* TASK DETAILS
Using the records below, copy exactly the part that opens with the line holding "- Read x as" and closes with the line holding "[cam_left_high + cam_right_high", minus the pictures.

* TASK INPUT
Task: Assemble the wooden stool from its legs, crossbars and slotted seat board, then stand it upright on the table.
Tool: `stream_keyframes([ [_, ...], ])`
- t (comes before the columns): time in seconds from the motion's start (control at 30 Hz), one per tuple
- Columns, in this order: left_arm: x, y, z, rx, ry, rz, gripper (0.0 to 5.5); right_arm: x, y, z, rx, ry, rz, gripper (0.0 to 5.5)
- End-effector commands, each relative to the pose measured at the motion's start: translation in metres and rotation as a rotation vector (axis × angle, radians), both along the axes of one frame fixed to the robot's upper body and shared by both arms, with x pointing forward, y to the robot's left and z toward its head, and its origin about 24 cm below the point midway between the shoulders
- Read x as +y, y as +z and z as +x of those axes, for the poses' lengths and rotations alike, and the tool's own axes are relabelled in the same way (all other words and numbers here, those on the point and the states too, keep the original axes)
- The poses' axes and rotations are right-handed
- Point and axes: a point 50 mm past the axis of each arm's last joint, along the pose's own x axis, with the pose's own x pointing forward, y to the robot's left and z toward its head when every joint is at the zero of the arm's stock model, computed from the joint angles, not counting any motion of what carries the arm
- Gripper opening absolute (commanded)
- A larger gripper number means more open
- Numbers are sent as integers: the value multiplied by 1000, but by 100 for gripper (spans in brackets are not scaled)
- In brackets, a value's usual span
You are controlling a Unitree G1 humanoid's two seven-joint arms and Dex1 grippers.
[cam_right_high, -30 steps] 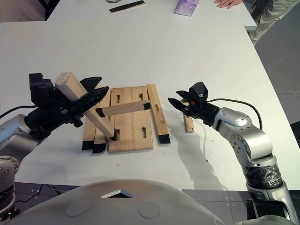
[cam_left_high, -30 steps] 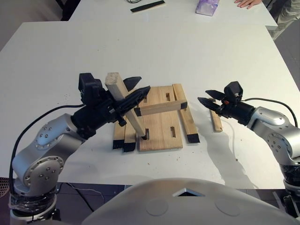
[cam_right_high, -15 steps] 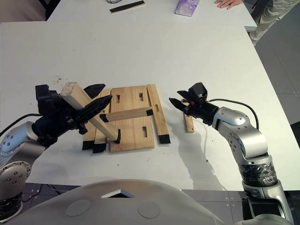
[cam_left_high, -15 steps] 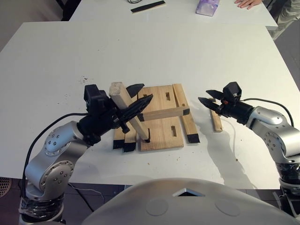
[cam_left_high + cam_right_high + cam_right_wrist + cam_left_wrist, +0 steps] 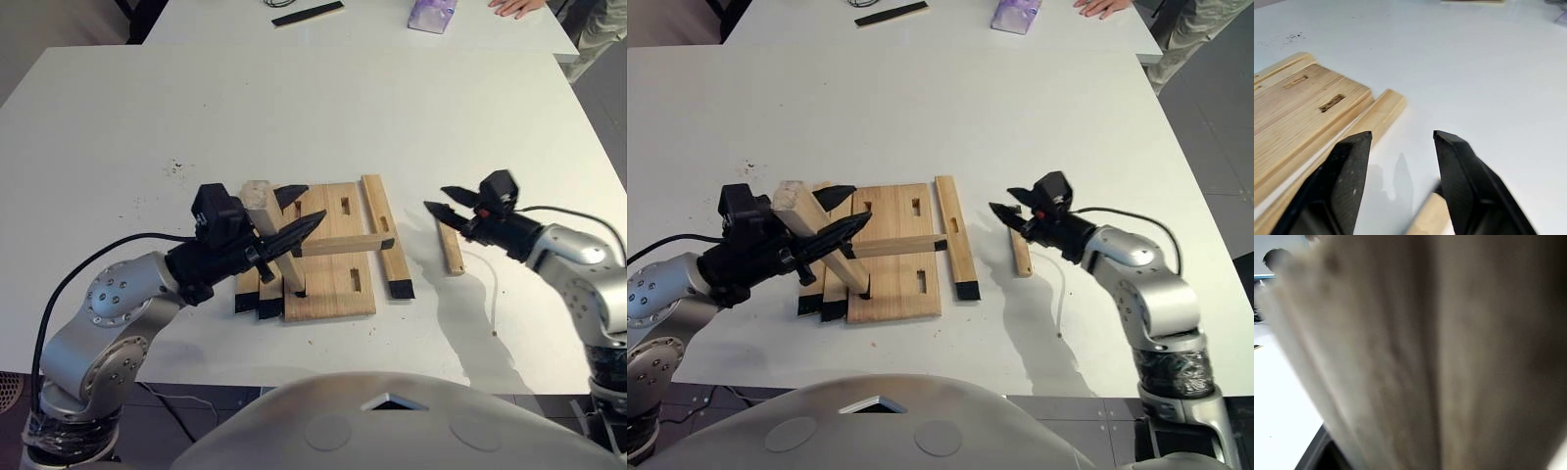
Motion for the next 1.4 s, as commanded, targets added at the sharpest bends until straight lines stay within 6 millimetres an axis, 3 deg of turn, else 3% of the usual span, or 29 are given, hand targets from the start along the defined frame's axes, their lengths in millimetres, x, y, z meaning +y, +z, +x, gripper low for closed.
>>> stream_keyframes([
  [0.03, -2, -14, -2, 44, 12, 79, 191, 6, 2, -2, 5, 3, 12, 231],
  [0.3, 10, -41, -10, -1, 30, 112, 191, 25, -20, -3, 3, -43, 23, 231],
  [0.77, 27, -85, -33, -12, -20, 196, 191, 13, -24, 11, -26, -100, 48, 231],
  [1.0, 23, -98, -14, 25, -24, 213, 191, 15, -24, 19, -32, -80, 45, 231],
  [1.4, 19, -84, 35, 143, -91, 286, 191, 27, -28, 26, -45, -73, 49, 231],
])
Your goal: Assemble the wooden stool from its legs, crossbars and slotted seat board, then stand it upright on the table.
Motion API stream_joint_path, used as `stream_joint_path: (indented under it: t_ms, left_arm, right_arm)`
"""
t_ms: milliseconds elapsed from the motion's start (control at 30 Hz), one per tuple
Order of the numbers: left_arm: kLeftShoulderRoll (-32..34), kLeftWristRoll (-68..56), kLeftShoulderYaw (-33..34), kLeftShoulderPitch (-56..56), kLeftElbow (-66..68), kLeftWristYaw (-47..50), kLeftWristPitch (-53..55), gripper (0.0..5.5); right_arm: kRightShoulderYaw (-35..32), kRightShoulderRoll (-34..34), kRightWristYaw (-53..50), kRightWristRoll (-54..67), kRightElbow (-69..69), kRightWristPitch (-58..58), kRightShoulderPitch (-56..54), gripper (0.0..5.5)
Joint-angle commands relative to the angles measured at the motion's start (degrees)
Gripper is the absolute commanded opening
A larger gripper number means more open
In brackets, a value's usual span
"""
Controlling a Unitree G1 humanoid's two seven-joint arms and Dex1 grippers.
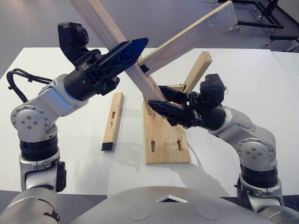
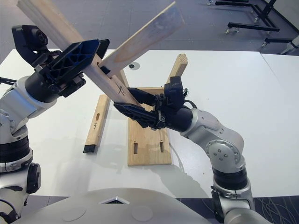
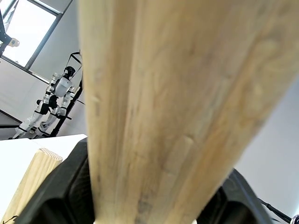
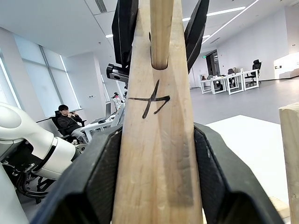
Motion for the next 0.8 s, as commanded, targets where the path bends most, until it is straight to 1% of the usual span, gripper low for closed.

* RESULT
- Read x as +y, y as +z and z as +x of those axes, for the poses' lengths and rotations alike, and the tool's own axes are relabelled in the same way (all other words and numbers here, those on the point and the states too, keep the original axes)
- The poses' axes and rotations are right-handed
- Point and axes: a point 50 mm past the axis of each arm's last joint, along the pose's own x axis, with the pose's own x pointing forward, y to the robot's left and z toward its head when every joint is at the zero of the arm's stock model, computed from the joint angles, not counting any motion of what carries the arm
- Gripper opening absolute (commanded)
- A larger gripper number means more open
- Numbers are sent as integers: the value multiplied by 1000, but by 100 for gripper (spans in brackets are not scaled)
- In brackets, a value's usual span
You are controlling a Unitree G1 humanoid's two seven-joint arms and Dex1 grippers.
[cam_right_high, -30 steps] 
[cam_left_high, -30 steps] 
[cam_right_high, -15 steps] 
[cam_left_high, -15 steps] 
[cam_left_high + cam_right_high + cam_right_wrist + cam_left_wrist, +0 steps] 

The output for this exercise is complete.